- [Work item]:
Read through the records below and copy each line that uses the word "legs".

-- Extracted material follows --

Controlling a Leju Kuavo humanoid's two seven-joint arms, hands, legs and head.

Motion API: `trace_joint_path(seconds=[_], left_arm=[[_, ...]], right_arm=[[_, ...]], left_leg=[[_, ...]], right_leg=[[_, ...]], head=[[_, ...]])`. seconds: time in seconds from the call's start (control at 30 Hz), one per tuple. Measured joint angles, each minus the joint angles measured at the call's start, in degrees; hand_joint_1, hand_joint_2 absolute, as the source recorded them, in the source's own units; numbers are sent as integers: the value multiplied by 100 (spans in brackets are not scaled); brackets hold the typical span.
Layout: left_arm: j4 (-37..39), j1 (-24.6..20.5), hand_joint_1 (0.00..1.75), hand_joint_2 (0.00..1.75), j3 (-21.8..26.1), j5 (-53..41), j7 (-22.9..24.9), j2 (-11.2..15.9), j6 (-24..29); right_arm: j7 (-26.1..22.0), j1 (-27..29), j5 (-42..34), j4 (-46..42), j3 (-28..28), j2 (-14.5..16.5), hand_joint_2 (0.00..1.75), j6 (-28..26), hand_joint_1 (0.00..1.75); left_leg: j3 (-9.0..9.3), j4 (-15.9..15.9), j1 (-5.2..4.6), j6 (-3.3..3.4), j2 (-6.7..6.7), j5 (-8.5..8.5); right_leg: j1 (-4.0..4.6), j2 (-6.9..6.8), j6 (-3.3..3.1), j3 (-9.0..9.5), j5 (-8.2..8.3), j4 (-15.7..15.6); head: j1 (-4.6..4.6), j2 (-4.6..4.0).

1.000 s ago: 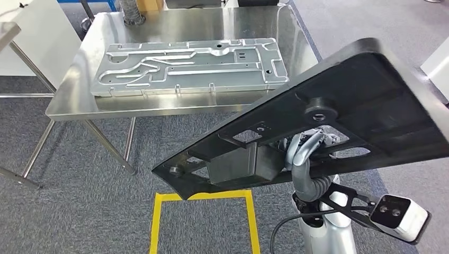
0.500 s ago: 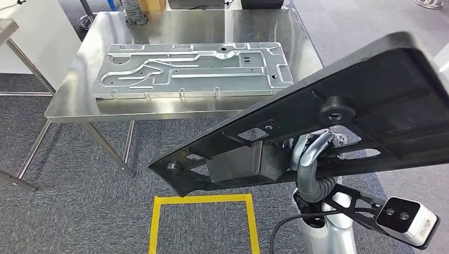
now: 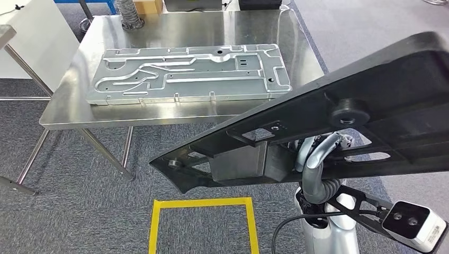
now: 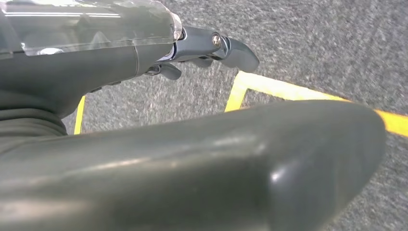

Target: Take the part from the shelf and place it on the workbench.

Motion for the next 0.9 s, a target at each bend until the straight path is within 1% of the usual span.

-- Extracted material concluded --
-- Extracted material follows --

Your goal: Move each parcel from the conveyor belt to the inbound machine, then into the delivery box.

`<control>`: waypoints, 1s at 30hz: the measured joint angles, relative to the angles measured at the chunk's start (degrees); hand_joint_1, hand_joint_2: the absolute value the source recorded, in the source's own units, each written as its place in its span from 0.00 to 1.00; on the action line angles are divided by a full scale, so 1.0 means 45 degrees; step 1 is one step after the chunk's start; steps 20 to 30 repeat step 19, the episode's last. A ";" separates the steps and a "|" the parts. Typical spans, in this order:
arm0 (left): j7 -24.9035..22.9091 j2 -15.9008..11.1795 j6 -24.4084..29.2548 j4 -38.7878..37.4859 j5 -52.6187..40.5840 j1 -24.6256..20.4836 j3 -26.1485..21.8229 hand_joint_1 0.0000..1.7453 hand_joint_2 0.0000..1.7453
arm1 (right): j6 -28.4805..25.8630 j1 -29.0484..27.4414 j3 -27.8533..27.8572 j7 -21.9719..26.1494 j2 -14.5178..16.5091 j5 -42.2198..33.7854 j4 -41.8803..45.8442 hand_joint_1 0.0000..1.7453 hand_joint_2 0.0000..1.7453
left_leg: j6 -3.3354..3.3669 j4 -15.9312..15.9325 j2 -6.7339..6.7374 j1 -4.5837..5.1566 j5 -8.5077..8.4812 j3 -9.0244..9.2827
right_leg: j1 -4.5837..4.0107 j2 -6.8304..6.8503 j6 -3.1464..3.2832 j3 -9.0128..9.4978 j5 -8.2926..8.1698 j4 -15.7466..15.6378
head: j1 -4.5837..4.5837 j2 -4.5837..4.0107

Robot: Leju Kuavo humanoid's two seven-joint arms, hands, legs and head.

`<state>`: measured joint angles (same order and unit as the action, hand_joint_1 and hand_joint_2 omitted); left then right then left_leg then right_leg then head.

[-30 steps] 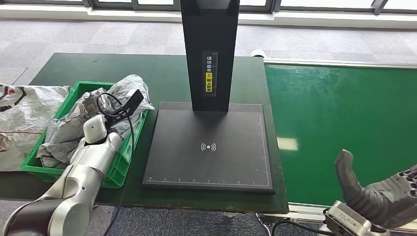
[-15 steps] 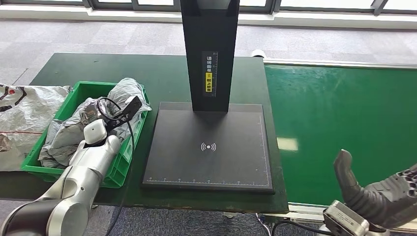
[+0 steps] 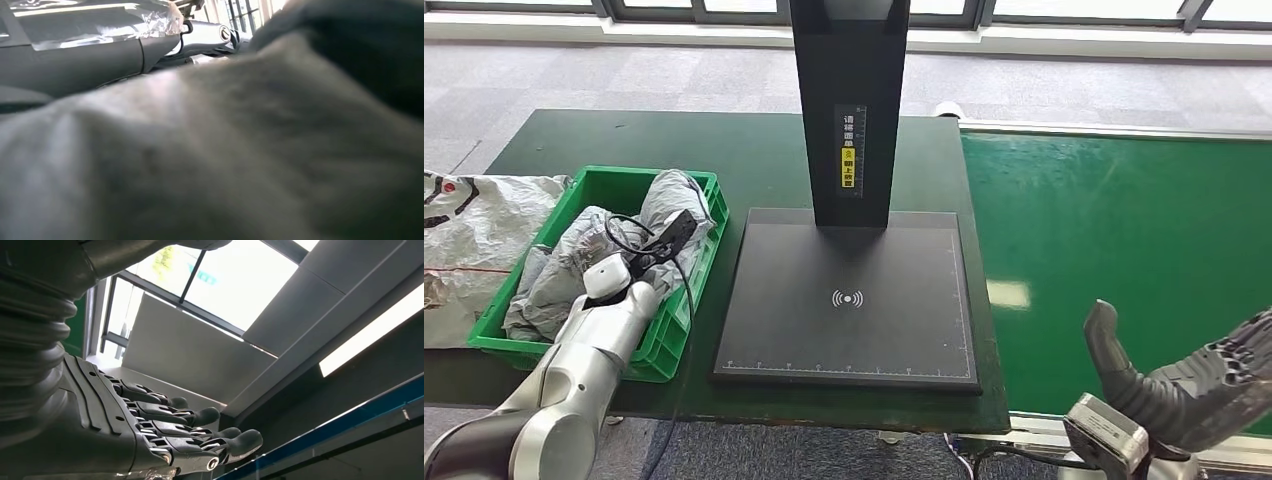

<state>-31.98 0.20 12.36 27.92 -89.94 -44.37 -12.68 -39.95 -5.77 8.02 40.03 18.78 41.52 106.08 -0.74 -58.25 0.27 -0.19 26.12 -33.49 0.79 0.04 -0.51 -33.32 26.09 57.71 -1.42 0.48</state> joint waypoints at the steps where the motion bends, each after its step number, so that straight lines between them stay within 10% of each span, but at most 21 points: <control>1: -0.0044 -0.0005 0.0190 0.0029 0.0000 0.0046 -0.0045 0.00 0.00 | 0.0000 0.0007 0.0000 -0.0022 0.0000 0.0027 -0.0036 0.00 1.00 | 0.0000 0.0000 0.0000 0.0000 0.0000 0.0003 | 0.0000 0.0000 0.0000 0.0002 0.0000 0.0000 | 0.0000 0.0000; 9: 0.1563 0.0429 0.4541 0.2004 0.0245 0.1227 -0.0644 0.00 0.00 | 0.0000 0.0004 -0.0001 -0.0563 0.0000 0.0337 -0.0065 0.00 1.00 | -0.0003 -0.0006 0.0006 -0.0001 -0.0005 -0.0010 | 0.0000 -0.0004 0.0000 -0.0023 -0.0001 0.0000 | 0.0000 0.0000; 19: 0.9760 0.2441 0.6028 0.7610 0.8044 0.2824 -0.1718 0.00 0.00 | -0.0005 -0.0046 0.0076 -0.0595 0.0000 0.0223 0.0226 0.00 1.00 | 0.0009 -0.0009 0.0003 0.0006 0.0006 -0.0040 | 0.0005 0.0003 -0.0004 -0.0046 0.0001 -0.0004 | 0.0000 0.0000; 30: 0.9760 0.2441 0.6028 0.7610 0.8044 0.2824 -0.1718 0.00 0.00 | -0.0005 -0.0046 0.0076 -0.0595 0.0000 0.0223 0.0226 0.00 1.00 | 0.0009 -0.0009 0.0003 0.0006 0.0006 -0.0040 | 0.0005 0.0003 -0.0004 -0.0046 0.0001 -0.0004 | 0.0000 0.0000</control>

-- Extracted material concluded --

- [Result below]:
Controlling a Leju Kuavo humanoid's two seven-joint arms, hands, legs and head.
Robot: Leju Kuavo humanoid's two seven-joint arms, hands, legs and head.

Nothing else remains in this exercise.